In the early 1990s, the pro-life movement had a problem: the controversy surrounding abortion had reached an all-time high. In 1993, an anti-abortion protester shot and killed Dr. David Gunn outside his home in Pensacola, Fla., the first abortion-motivated murder in the nation’s history. According to the National Abortion Federation, there were “at least 9 murders, 17 attempted murders, 406 death threats, 179 incidents of assault or battery, and 5 kidnappings committed against abortion providers” between the years of 1997 and 2009.

The increased violence surrounding the abortion debate led President Bill Clinton to sign the Freedom of Access to Clinic Entrances Act, prohibiting force, the threat of force, or physical obstruction from an individual providing or receiving abortions. Hindered by F.A.C.E but enabled by the First Amendment, combating abortion was restricted to protesting outside clinics, distributing pamphlets, carrying signs, and non-threatening shouting or singing. With a legal barrier in place, anti-abortion activists reached a stalemate in attacking the physical establishment itself and began assembling to take down the legal establishment.

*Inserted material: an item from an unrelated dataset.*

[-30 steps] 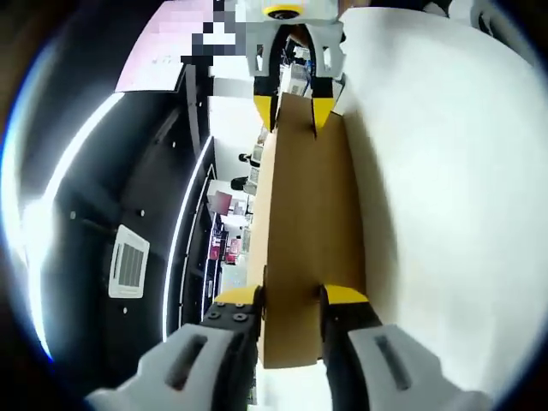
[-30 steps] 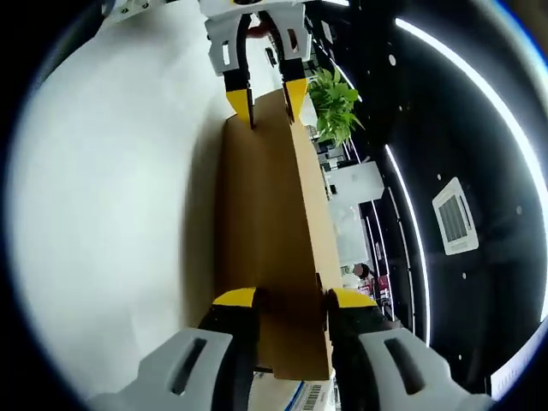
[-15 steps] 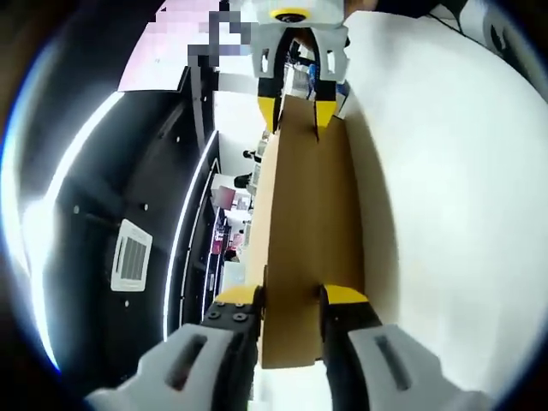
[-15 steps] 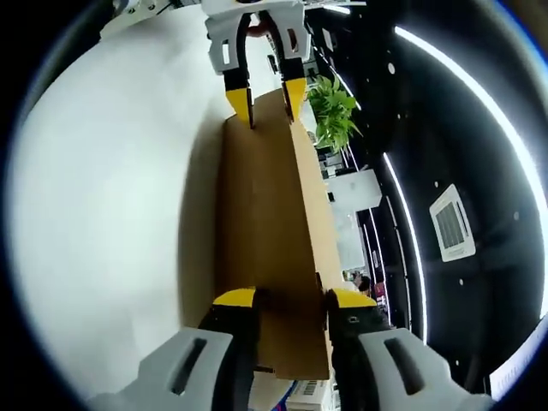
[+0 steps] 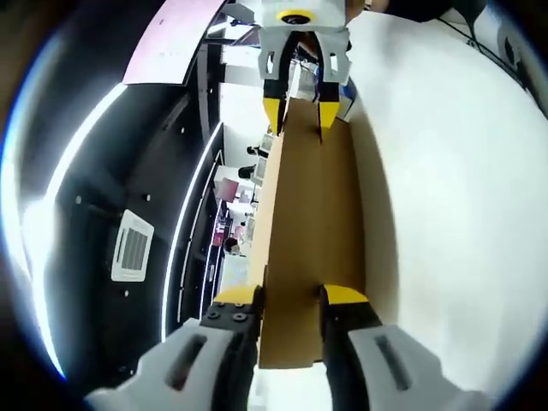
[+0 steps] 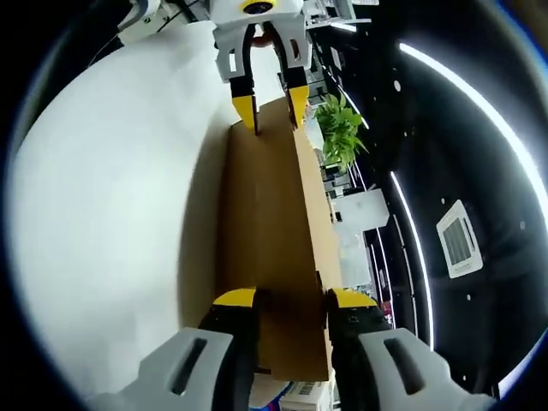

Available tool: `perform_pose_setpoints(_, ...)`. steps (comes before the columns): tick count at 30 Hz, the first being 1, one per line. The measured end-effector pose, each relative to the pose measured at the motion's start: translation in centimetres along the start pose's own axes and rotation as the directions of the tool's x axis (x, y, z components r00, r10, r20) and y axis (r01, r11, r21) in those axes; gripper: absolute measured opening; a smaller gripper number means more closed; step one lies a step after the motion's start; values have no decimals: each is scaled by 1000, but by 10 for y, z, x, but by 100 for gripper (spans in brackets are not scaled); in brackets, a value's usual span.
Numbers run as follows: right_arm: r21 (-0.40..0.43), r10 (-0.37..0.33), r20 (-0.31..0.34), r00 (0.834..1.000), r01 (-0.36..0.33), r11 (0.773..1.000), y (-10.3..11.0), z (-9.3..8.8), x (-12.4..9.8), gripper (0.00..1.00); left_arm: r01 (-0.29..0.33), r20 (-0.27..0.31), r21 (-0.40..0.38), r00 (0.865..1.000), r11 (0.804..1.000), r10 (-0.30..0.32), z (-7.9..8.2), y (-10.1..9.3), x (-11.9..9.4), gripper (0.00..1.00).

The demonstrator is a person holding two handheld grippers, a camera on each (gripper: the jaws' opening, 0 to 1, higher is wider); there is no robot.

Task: Operate the shoe box by opening the lid, removing the specified soft item, and placing it in the target area until the item is outside and the box remains undamaged.

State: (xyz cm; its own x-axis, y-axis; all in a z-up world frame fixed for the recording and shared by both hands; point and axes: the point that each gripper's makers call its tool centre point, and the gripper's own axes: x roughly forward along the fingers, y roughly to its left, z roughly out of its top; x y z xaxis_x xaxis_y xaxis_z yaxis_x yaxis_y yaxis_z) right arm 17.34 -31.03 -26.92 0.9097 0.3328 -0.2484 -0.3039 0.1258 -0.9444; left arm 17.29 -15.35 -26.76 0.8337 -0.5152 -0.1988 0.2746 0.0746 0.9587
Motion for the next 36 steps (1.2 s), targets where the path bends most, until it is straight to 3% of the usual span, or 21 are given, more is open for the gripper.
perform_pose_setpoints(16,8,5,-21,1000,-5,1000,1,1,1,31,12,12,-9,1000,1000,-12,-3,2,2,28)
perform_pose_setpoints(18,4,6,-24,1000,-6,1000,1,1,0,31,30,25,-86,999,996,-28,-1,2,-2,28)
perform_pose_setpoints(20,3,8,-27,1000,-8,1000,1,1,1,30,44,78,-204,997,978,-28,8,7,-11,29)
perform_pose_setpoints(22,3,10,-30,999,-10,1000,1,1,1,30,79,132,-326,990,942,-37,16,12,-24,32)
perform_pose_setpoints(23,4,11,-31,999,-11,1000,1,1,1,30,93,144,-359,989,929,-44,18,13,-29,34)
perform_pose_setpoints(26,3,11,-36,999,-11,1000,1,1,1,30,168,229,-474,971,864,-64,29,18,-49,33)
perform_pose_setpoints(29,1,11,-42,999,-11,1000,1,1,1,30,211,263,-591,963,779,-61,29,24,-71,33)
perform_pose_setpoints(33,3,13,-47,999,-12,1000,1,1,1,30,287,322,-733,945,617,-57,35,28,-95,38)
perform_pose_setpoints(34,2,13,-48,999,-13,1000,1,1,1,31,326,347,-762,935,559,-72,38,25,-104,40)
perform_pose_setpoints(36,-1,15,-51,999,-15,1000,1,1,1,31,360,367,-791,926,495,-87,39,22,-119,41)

At the center of the pro-life movement legal reckoning sits the National Institute of Family and Life Advocates. In 1993, pro-life attorney Thomas A. Glessner and other profile members of the movement founded the NIFLA to “provide legal advice, counsel, education and training to pro-life Pregnancy Resource Centers (PRCs) and Pregnancy Medical Clinics (PMCs).” Using a highly effective “if you can’t beat ‘em, join ‘em” strategy, Christian umbrella groups including the NIFLA now operate an estimated 2,300 to 3,500 CPCs in the United States, a number that continues to multiply compared to the mere 800 abortion clinics across the country.

The centers will be represented by the Alliance Defending Freedom, the firm that famously defended a Colorado man religiously opposed to creating wedding cakes for same-sex couples in Masterpiece Cakeshop v. Colorado Civil Rights Commission last week, a case similarly constructed around First Amendment rights. When the Supreme Court hears National Institute of Family and Life Advocates v. Becerra in the coming months, the legitimacy of these CPCs will be called into question, hopefully creating a distinction between free speech and self-serving religious propaganda.